Ma la paura vera arrivò poco dopo: due soldati gurka, con mitra e pugnale alla cintola vennero verso di me. Mi guardarono, mi girarono intorno senza parlare. Fortunatamente giunse subito un ufficiale inglese che li congedò e in italiano mi chiese se potevo dirgli dove si erano ritirati i tedeschi, cosa che io feci e lui mi ringraziò. Lo stesso notò che l’uomo che mi aveva ospitato aveva un orologio da taschino e molto bello. Allora disse: “Tu dare a me orologio io dare a te scarponi. Ok?”. L’uomo tergiversava perché quello scambio non gli sembrava conveniente e in più mi disse che era un ricordo del suo pensionamento da ferroviere. Pur comprendendo la sua riluttanza lo consigliai di non insistere nel rifiuto, perché quello era un momento molto pericoloso. Lui accettò la proposta dell’inglese e gli consegnò l’orologio. Io me ne andai poco dopo e non ho più saputo se quel tale avesse ricevuto gli scarponi… Di questo episodio ho fatto un simpatico quadretto nella mia prima commedia La fiòla dla Delina, presentata in teatro tanti anni dopo.
Lasciai quella casa e arrivai al fiume Marecchia. Cercai un punto dove l’acqua era bassa per poterlo attraversare ma un soldato indiano mi gridò: “Alt! Non passare. Mine!”. Vidi poco distante da me altri militari che cercavano, appunto, di disinnescarle e loro mi indicarono dove potevo attraversare.

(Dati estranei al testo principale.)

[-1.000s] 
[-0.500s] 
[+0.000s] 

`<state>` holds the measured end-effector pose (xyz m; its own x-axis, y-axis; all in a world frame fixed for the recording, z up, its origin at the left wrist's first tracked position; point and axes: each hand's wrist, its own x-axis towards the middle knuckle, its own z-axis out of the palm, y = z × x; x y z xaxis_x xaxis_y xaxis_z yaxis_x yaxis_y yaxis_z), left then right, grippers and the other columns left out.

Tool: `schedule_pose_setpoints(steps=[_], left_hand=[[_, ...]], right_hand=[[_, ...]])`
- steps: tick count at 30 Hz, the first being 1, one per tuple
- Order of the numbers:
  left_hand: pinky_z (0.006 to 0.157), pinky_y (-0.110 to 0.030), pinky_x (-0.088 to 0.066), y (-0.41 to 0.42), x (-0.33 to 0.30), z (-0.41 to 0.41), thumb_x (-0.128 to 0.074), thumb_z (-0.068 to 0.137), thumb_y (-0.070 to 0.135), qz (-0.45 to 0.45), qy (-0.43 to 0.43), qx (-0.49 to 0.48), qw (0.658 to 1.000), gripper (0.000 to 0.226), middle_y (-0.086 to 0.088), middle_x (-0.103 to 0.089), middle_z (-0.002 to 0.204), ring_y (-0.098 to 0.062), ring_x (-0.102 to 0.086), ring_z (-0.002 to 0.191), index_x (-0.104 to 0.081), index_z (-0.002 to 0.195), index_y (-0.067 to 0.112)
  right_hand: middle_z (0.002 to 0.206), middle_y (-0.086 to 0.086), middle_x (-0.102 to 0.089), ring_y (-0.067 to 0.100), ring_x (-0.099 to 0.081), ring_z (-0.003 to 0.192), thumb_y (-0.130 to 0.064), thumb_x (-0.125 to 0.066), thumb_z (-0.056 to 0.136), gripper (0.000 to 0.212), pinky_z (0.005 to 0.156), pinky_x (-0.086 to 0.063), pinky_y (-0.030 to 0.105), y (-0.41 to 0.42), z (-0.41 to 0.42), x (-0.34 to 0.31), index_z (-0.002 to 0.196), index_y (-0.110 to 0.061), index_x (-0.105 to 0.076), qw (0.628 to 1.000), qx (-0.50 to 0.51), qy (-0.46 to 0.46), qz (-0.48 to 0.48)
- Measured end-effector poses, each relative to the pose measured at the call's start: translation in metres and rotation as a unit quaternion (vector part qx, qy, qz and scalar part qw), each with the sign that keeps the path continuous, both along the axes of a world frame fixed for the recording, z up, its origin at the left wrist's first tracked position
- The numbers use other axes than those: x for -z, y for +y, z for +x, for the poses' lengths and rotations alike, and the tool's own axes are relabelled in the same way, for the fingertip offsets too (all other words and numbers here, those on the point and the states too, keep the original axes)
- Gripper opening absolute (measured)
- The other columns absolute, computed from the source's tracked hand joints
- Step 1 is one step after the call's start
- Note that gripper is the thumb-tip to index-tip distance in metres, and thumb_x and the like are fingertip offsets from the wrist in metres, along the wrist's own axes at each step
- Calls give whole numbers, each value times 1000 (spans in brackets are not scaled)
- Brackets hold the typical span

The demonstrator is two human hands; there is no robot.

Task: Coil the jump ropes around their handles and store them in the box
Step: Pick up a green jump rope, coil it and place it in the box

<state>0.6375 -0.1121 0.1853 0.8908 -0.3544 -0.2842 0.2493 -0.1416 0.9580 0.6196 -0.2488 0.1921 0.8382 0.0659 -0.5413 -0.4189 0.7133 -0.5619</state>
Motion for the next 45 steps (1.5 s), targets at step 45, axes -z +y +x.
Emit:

E così me la cavai anche in quella occasione. Rientrai a Poggio Berni e nella stessa notte vi fu un bombardamento della zona da parte di parecchi tedeschi e fu l’ultima notte di paura.
Verso la fine
Il 25 aprile del 1945 vi fu l’insurrezione partigiana a Milano. Pochi giorni dopo, il 28 aprile, venne fucilato Benito Mussolini. Il resto è storia: il 6 agosto del 1945 lo sganciamento della bomba a Hiroshima e Nagasaki e il 2 settembre dello stesso anno la fine della Seconda Guerra Mondiale.